This site contains a set of tools and datasets I had developed or contributed to, related to the area of vector space models of computational lingvistics, as well as some tutorials for people new to the field.
Vector space models is a theoretical framework built around the idea of representing linguistic units as vectors (points) in a high-dimensional space. "Linguistic units" can be words, phrases, sentences, or even whole documents. The techniques for mapping linguistic units to numeric vectors, and also the results of this mapping, are also called word embeddings. They can be obtained from co-occurrence counts of linguistic units (“explicit” or “count-based” embeddings), or they can be obtained by training neural networks to perform certain task like predicting the next unit in the input data (“implicit” embeddings).
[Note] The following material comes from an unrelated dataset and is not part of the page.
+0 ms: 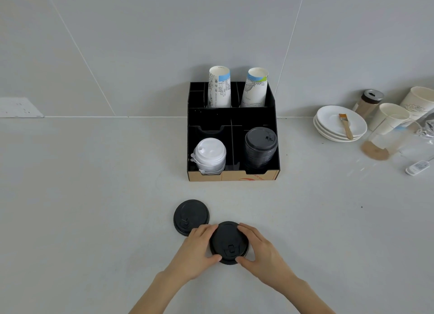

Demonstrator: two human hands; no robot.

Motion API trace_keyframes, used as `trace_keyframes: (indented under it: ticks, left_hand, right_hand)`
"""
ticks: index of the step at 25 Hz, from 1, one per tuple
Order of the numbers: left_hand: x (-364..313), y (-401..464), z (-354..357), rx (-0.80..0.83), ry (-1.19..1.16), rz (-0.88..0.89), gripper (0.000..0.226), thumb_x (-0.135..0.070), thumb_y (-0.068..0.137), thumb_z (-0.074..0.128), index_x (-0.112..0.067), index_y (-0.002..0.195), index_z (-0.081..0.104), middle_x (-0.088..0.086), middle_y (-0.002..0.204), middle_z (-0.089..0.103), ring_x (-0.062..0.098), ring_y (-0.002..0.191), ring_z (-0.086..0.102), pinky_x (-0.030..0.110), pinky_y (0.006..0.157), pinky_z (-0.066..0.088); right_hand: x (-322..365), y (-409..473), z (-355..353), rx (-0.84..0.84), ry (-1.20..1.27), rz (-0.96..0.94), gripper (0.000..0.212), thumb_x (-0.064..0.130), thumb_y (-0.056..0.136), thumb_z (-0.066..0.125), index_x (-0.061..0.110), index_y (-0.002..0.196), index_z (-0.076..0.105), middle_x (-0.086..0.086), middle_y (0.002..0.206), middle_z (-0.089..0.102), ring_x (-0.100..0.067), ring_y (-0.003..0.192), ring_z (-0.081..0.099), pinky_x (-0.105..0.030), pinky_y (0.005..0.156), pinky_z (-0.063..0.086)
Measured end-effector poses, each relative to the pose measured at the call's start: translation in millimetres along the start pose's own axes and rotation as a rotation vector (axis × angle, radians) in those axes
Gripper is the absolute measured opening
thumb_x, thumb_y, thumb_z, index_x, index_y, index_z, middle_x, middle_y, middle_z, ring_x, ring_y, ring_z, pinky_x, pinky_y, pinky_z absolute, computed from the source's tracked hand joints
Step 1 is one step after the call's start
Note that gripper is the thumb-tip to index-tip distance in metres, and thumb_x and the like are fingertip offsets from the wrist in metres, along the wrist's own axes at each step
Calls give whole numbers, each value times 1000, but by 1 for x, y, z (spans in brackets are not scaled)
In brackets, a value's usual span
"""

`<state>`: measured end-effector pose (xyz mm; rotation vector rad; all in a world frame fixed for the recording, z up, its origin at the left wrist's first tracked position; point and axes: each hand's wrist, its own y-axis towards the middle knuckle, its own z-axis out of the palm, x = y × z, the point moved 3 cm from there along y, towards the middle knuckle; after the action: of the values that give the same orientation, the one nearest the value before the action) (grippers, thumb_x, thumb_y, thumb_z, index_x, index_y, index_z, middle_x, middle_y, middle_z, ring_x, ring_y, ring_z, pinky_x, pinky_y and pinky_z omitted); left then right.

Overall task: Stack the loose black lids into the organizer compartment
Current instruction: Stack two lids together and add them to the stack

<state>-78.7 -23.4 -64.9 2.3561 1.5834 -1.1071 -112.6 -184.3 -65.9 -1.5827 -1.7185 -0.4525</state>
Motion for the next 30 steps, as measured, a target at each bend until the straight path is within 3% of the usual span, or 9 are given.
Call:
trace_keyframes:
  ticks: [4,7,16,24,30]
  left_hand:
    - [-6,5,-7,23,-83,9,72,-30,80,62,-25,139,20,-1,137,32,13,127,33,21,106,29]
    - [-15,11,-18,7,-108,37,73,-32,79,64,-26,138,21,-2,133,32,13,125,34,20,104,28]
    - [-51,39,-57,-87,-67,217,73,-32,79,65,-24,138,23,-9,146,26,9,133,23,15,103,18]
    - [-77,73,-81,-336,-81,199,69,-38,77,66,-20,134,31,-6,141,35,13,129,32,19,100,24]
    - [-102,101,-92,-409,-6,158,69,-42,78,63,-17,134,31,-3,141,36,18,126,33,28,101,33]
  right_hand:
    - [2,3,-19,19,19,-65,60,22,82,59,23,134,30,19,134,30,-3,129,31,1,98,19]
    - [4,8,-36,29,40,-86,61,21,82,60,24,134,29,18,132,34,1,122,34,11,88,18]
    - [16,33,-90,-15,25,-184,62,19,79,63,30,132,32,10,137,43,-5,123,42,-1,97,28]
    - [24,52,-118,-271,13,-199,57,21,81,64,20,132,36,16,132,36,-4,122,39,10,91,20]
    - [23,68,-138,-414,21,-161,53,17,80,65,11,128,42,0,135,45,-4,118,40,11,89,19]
A more in-depth introduction to vector space models can be found here.
Some related publications:
- A. Drozd, A. Gladkova, and S. Matsuoka, “Word embeddings, analogies, and machine learning: beyond king - man + woman = queen,” Proceedings of COLING 2016, the 26th International Conference on Computational Linguistics: Technical Papers, pages 3519–3530, Osaka, Japan, December 11-17 2016 [pdf]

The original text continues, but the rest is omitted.